Keith Murray of New York-based rockers We Are Scientists has us tied up in knots. The guy is super-funny, sharp as a tack, and he requested a 9 am interview time, which of course means 6 am in L.A. But we’re professional and, despite the lack of time to consume anything caffeinated before the talking begins, we shake off the dust and get to work.
It helps that Murray is so much fun in conversation. He’s somehow both charismatic, and extremely nerdy, and playful too. This is refreshing; so many interviewees are polite and likeable but clearly don’t enjoy the interview process. Murray, on the other hand, seems to be having a blast, at our expense in fact, when talking about the April 27 release date for forthcoming album Megaplex.
“The very idea that it’s a two decade-long project defies belief. It isn’t simply an amazing, wonderful turn of events—there’s something wrong in the Matrix, it turns out.”
“It’s always weird grappling with release dates,” Murray says. “I’m already getting ready for our next album to come out. April 27 seems like ages away to me right now. It is weird that the album is finally coming out—in some ways, it’s hard to believe it’s not out already. April 27 seems way too long. In fact, when we’re done with this call, I want to get on with the label and see if they can push that forward a little bit.”
Yeah, we’re not sure it works like that…
“It’ll be a conversation,” he says. “I’m not suggesting it’ll turn around immediately. There’ll be some crying from the label head but, really, who’s in charge?”
Photo credit: Ted Leather
Murray and fellow scientist Chris Cain have earned some control. They’ve been together as a band since 2000, when they formed in Berkeley, California, before moving to Brooklyn, New York, the following year.

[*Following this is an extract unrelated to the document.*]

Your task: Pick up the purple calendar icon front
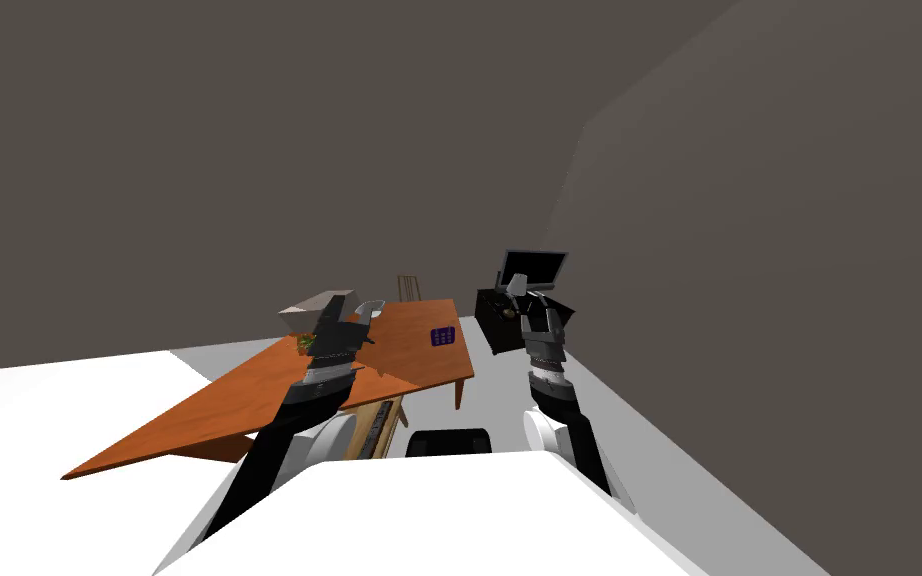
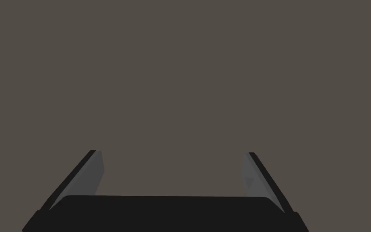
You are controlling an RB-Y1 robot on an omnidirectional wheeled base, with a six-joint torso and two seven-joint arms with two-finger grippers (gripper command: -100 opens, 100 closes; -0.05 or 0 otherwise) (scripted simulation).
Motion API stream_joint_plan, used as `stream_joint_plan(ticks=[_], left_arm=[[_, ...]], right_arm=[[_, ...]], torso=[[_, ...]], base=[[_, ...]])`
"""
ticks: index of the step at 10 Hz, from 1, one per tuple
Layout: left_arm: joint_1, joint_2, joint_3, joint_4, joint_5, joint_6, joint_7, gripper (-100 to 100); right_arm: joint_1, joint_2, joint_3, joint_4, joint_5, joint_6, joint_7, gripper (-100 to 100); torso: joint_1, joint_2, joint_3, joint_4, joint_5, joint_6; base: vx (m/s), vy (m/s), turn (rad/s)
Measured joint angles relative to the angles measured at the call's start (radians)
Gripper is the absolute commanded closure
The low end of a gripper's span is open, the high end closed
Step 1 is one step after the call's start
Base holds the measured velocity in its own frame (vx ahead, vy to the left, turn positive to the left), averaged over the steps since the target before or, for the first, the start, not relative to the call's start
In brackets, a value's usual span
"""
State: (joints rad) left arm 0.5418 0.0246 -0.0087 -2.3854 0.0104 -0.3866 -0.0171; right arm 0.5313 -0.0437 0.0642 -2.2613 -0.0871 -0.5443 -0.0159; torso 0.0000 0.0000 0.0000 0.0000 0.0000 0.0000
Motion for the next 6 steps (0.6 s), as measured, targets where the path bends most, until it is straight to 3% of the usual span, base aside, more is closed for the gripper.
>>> stream_joint_plan(ticks=[3, 6], left_arm=[[-0.011, 0.055, 0.017, 0.014, 0.003, 0.042, -0.005, -100], [-0.024, 0.104, 0.057, 0.025, 0.013, 0.133, -0.009, -100]], right_arm=[[0.0, 0.0, 0.0, 0.0, 0.0, 0.0, 0.0, 0], [0.0, 0.0, 0.0, 0.0, 0.0, 0.0, 0.0, 0]], torso=[[-0.007, 0.0, 0.0, 0.0, -0.001, 0.0], [-0.013, 0.001, 0.0, 0.0, -0.003, 0.0]], base=[[0.006, -0.11, 0.039], [-0.01, -0.184, 0.066]])
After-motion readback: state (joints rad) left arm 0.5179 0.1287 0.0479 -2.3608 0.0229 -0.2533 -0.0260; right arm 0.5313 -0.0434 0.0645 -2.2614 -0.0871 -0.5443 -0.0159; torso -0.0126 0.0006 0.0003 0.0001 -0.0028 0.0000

“When we started, I couldn’t imagine learning the instruments that we we had been assigned in the band,” Murray says. “The very idea that it’s a two decade-long project defies belief. It isn’t simply an amazing, wonderful turn of events—there’s something wrong in the Matrix, it turns out.”
Murray and Cain are the only two official members of We Are Scientists now. Other bands members have come and gone, and touring drummer Keith Carne has been with the group since 2013, but Murray stops short of calling him an bonafide band member.

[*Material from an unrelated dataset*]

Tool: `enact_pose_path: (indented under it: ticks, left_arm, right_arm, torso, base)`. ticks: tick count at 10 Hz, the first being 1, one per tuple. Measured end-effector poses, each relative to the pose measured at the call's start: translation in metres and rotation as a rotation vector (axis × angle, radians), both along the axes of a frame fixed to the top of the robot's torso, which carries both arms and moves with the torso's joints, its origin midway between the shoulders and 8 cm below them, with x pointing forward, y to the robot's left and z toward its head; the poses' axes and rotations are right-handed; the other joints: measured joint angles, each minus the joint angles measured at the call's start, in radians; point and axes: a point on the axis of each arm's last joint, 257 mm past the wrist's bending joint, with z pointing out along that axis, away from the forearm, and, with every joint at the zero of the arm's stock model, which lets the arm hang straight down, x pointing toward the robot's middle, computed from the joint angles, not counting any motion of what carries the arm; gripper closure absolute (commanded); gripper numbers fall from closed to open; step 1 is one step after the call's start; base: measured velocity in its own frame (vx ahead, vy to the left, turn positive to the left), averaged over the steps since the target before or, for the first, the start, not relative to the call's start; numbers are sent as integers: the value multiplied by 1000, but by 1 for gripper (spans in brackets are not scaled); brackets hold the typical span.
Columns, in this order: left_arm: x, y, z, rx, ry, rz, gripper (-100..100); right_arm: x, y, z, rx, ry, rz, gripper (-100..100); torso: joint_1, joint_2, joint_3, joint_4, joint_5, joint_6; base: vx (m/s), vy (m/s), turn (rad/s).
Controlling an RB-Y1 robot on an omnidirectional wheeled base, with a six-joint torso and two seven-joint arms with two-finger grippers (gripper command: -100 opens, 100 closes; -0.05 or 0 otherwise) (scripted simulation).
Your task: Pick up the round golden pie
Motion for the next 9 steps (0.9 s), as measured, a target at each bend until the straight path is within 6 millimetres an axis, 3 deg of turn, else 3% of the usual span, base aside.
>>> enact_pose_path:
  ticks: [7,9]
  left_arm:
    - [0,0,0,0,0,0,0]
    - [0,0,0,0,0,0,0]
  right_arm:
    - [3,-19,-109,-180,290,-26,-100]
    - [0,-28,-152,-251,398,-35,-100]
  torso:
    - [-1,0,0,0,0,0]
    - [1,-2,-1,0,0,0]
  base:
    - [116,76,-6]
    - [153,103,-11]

“A Keith is a potent force. Having one Keith in the band is more than enough. We’ve got two. We’re better than the Rolling Stones. It’s an explosive force.”
“We really consider him a part of the band, it’s just we have this ‘Keith and Chris’ scenario going and it seems like it’s muddling the message to keep on throwing another face in there,” Murray says. “People get facial blindness after a while. So it’s the two of us, and then our drummer Keith Carne. That’s the real issue—having another Keith in the band. Too many Keiths. A Keith is a potent force. Having one Keith in the band is more than enough. We’ve got two. We’re better than the Rolling Stones. It’s an explosive force. You don’t go on a first date and start bragging about your sexual physiognomy—you let that leak out slowly. Not to use too suggestive a visual description. It would be pretty unseemly for us to go walking around, swinging our double Keiths.”

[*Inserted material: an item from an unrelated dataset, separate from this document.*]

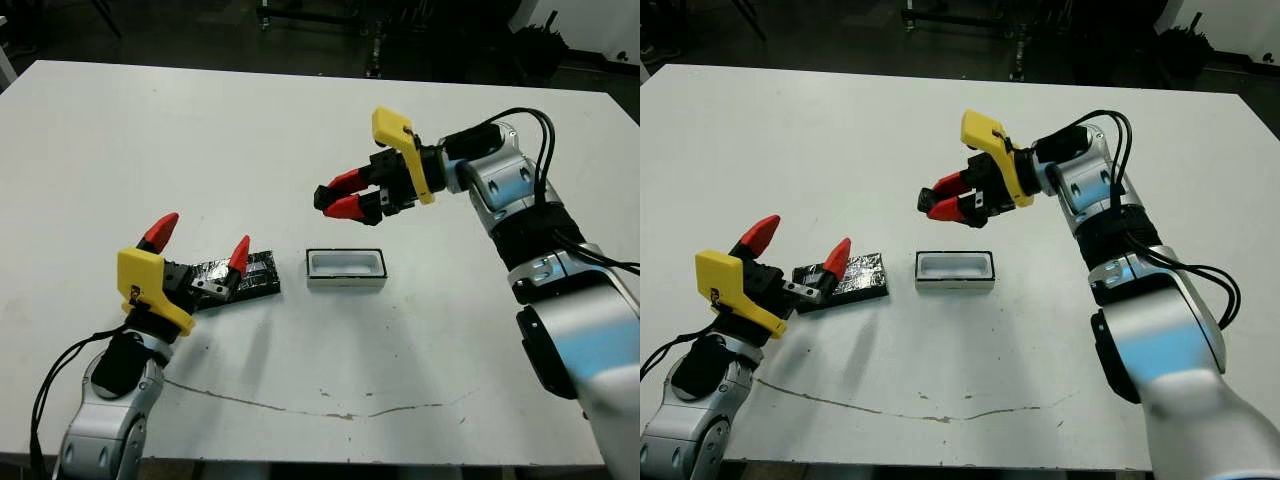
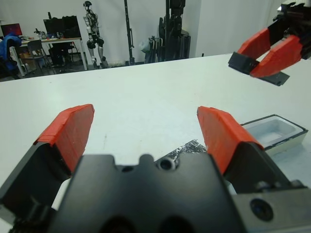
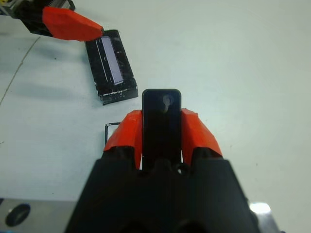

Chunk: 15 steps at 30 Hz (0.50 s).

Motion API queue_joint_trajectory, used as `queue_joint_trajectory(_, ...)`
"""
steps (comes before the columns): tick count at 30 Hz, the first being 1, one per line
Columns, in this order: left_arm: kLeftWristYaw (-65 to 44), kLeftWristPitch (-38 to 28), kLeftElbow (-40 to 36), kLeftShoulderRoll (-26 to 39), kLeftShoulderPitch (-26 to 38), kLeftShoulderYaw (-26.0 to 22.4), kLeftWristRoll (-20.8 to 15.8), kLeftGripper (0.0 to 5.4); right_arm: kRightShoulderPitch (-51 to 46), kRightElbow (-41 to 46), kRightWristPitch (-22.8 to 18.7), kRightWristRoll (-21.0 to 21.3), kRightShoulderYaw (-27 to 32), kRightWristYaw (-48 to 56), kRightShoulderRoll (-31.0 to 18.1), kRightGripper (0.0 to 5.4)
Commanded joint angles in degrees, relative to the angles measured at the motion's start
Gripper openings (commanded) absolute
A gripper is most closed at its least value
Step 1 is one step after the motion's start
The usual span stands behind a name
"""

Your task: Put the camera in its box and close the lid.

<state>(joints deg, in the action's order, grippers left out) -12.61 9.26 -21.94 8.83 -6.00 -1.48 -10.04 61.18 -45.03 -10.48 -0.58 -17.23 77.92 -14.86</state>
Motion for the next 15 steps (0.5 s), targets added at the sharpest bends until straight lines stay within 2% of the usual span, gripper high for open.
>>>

You see? Murray is a seriously funny dude. Of course, if his band wasn’t great that would mean nothing. Megaplex is about to drop and, as was the case with 2016’s Helter Seltzer, it was produced by Max Hart at a space in Brooklyn.
“We realized that if you give yourself four months to record a record, you will take four months to record a record,” Murray says. “We had the last record written, and there wasn’t that much guesswork. We had to go in and play things we already knew how to play. Then mess around and see if anything else interesting came up. And we pretty much went in for three or four hours each day and recorded some, and then realized that they were serving margaritas down the block so we’d drink margaritas.”
Photo credit: Ted Leather
So this time, the group gave themselves less time in the studio so that, much like studying for exam, they wouldn’t wait until the last minute and cram.
“We’ve come to realize that margaritas are the greatest threat to We Are Scientists’ recording productivity,” Murray says. “They’re a destructive threat. They’re tearing our families apart. I know that the American government is making a big deal of this opioid epidemic but I want to know why nobody’s looking at margaritas. I suspect that the tequila lobby has a stronger grip on Washington than we like to admit. You know I’m right. You’re just afraid to blow this story wide open, you coward. You don’t want to get crushed under the boot of the lime farmers’ union.”
The man loves his margaritas, apparently. And, when Megaplex drops, he half-jokes that he’ll be celebrating appropriately.
“I’m gonna celebrate by finally opening my shipment of limes—and tequila,” he says. “Then I’m gonna drink myself into oblivion. Also, we’re gonna tour a lot though. We’ve got the beginning of May through late summer booked solid. And we’re also eager to get working on the next record. I was only partially joking about that earlier.”